- [WHAT IS REQUIRED] Below is a set of entries. Print the line that contains "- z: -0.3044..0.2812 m" and every later line word for word, through the final one.

- [RAW DATA]

━━━━━━━━━━━━━━━━━━━━━━━━━━━━━━

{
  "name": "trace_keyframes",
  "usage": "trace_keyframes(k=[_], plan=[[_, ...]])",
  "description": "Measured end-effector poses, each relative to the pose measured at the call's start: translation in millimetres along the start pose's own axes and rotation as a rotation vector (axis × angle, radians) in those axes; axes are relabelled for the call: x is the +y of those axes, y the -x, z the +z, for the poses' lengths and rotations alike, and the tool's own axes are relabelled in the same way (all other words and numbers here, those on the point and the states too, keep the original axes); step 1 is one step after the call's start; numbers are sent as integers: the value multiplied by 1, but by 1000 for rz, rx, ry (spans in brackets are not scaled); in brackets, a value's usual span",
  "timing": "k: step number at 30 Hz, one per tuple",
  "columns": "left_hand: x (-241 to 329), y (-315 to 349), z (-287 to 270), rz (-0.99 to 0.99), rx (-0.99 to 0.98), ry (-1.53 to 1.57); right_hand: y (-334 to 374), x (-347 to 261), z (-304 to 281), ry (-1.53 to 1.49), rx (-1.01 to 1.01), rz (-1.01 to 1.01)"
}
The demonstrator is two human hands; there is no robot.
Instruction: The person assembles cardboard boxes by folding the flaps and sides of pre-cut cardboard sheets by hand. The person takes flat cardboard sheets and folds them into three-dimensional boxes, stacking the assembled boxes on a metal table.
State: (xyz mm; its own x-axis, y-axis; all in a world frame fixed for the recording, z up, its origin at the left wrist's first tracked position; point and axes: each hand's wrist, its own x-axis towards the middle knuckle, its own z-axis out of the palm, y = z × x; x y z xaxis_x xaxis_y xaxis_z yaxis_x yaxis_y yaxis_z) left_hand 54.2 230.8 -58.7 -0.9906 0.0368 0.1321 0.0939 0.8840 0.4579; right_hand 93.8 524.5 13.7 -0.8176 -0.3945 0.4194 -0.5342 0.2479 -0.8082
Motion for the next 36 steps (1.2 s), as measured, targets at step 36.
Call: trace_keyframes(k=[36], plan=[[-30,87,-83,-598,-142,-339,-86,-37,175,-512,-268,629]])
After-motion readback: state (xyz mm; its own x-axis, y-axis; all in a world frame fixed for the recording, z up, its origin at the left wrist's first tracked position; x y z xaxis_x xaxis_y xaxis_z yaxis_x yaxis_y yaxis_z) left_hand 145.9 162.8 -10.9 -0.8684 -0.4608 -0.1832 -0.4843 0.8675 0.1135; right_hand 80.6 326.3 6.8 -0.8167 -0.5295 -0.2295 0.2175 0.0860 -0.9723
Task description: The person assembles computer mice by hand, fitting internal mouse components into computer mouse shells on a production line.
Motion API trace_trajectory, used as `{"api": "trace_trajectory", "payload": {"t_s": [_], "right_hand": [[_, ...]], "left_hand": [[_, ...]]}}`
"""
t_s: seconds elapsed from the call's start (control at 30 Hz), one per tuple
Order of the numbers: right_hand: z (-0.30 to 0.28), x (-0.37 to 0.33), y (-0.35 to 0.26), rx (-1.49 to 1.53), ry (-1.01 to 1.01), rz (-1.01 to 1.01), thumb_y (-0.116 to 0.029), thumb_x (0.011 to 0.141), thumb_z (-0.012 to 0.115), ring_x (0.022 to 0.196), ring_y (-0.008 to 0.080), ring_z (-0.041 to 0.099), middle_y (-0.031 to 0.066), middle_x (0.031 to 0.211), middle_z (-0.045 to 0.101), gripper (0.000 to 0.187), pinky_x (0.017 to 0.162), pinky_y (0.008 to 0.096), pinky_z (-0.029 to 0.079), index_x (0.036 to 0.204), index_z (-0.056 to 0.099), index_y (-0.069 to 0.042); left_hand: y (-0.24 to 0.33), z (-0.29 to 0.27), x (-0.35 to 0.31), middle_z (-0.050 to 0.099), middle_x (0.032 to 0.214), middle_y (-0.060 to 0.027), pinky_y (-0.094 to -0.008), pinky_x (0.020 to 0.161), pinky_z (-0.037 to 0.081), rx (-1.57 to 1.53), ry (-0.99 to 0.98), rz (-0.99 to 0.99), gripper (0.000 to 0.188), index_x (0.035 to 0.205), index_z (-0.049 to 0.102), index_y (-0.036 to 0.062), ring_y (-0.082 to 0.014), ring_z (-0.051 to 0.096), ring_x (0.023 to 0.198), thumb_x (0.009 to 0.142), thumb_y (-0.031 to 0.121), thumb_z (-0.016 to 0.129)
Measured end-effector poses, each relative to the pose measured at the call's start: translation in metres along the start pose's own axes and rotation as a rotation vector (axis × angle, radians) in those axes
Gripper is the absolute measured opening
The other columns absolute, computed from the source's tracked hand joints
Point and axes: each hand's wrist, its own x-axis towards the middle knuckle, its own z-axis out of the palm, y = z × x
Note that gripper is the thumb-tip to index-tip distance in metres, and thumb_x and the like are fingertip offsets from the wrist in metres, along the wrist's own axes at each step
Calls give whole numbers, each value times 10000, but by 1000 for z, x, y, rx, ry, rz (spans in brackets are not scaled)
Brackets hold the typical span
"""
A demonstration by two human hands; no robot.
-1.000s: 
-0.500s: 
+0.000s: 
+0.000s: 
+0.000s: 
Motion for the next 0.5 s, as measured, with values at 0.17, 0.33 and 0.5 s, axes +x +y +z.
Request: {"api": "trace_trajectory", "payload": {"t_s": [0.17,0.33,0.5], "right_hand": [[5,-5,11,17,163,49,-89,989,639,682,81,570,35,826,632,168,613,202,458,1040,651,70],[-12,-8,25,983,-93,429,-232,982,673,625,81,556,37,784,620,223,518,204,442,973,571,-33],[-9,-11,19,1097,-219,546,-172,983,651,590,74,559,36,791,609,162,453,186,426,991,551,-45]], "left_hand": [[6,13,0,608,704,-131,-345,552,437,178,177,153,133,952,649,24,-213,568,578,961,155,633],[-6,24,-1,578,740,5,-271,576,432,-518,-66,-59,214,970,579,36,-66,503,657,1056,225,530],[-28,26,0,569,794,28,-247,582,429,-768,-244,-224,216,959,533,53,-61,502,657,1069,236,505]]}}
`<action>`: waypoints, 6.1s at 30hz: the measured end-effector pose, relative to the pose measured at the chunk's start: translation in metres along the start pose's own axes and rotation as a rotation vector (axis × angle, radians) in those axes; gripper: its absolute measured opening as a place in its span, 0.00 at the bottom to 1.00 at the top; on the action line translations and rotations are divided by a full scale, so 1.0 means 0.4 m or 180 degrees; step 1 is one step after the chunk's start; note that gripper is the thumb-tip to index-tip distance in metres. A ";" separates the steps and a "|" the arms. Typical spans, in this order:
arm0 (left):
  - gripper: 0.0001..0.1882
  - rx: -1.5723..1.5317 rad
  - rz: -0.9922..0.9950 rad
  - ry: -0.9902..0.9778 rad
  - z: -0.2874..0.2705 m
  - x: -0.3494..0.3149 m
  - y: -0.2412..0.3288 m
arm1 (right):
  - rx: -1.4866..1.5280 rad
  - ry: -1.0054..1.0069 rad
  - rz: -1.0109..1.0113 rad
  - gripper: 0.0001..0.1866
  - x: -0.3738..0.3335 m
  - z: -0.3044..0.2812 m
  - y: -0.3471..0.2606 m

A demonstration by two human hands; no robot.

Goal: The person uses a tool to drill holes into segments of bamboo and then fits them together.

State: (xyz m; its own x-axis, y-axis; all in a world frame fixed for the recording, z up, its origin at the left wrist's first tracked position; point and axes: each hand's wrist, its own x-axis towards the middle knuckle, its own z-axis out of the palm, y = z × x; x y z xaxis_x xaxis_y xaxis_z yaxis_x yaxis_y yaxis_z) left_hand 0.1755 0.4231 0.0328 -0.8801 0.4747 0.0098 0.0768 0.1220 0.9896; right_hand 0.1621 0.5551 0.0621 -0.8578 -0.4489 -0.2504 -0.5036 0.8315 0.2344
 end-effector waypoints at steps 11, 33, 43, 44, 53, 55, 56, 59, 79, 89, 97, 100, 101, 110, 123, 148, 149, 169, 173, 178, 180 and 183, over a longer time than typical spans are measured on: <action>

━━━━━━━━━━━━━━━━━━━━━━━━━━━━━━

- [RESPONSE TO THIS TASK]
  - z: -0.3044..0.2812 m
  - y: -0.3471..0.2606 m

A demonstration by two human hands; no robot.

Goal: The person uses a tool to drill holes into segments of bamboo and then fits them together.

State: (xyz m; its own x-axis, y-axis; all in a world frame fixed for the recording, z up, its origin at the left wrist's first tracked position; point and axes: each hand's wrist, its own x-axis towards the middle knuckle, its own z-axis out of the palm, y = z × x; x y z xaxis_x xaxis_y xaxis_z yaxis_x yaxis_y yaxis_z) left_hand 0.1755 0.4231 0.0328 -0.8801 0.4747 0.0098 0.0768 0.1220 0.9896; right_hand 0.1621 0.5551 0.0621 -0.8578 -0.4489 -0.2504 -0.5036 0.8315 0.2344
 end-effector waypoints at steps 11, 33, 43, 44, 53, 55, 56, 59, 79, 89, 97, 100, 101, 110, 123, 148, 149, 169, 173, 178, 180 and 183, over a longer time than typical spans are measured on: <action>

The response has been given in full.